Ed Gass-Donnelly’s got style and atmosphere to burn, that’s for sure. In the opening moments of his new elegiac horror-thriller Lavender, we track into a frozen tableau of police investigating a grim crime scene in a rustic farmhouse. The cops hover like statues over sheet-draped bodies as the camera glides between them, coming to rest on a petrified girl slumped against a bedroom wall, clutching a bloody razor. As she stares blankly into us, we wonder, is this girl a killer? Why would she do such terrible things?
The grisly mystery’s left in the past and we pick up with Jane (Abbie Cornish), a photographer specializing in pics of old and abandoned farmhouses. Her latest country find unlocks something long buried in her mind, and she starts having strange visual flashes. Distracted, she ends up in a tumbling car accident and winds up hospitalized. The crash has given her amnesia, and seemingly aggravated an old brain trauma from her childhood. Her husband Alan (Diego Klattenhoff) struggles to be sympathetic, but he and their young daughter Alice (Lola Flanery) don’t really get what’s going on with her. That job falls to a sympathetic psychiatrist at the hospital, played by an understated Justin Long. Things start to get weird as strange boxes begin appearing on her doorstep, containing peculiar keepsakes, like an old metal toy jack. A return to the house leads to an encounter with her estranged uncle (Dermot Mulroney), and the mystery deepens.

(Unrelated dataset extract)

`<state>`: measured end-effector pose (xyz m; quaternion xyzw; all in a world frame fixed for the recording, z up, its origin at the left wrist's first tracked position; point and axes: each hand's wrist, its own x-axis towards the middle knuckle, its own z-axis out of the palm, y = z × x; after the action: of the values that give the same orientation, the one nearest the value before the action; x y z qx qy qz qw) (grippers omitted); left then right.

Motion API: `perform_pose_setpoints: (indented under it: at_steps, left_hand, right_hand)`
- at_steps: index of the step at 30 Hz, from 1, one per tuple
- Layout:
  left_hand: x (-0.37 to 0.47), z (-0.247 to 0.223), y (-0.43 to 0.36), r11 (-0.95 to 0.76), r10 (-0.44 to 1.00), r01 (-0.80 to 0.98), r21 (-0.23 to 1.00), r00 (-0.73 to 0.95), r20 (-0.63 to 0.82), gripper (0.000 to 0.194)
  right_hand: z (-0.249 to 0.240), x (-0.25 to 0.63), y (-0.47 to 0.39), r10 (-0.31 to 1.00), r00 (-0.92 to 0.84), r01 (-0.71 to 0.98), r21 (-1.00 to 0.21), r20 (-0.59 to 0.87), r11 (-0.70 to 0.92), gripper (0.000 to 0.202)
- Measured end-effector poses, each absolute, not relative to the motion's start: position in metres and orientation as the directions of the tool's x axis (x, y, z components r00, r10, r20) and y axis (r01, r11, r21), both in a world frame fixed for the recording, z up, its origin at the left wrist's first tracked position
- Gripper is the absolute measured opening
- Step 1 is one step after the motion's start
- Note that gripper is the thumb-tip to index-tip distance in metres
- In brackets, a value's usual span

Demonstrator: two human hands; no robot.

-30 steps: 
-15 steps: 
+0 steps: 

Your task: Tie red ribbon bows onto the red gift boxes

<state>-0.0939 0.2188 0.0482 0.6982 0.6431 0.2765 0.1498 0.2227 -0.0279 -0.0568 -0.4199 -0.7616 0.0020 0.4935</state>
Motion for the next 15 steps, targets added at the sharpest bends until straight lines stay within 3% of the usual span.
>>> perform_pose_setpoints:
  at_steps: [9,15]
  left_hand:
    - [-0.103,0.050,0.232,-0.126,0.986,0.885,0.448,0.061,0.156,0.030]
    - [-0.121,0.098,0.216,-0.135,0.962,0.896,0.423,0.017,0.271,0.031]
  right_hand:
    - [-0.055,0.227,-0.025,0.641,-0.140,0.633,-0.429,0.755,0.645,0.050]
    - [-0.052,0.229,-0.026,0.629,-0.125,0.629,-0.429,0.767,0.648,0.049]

Except that its contours are pretty clear. Jane is the girl from the film’s opening, and recovering her memory is reopening the buried trauma of her family’s murder. The film’s first half is most successful, expressive and deploying its eerie atmosphere with confident, albeit predictable skill. The genre tropes grow ever more familiar as it proceeds, with questionable ghosts or memory visions, Jane getting lost in a maze of hay bales, and Jane running through an endless array of wind-whipped sheets. That sounds like a harsh litany of clichés, because really most of the movie works quite well. The performers are all strong, especially Cornish’s flustered but determined Jane. Gass-Donnelly’s camerawork is occasionally extravagant, but usually hangs back to let the scenes unfold and the tension build. Sarah Neufeld and Colin Stetson’s score is an unsettling wash of ambient bass burps and skronking strings that on my screener at least was too loud in the mix but sets a constant creepy mood. And the last act that Gass-Donnelly has cooked up with his writing partner Colin Frizzell contains a couple of genuinely satisfying twists.
The Canadian director’s been bubbling up for awhile, his debut feature This Beautiful City (2007) followed by Small Town Murder Songs (2010) and The Last Exorcism Part II (2013). Lavender isn’t the breakthrough film to put Gass-Donnelly on the next level, but it’s a strong showcase for a growing talent.
Lavender opens at Cineplex Theatres across Canada today, and has played many festivals including Tribeca, Shanghai and Torino.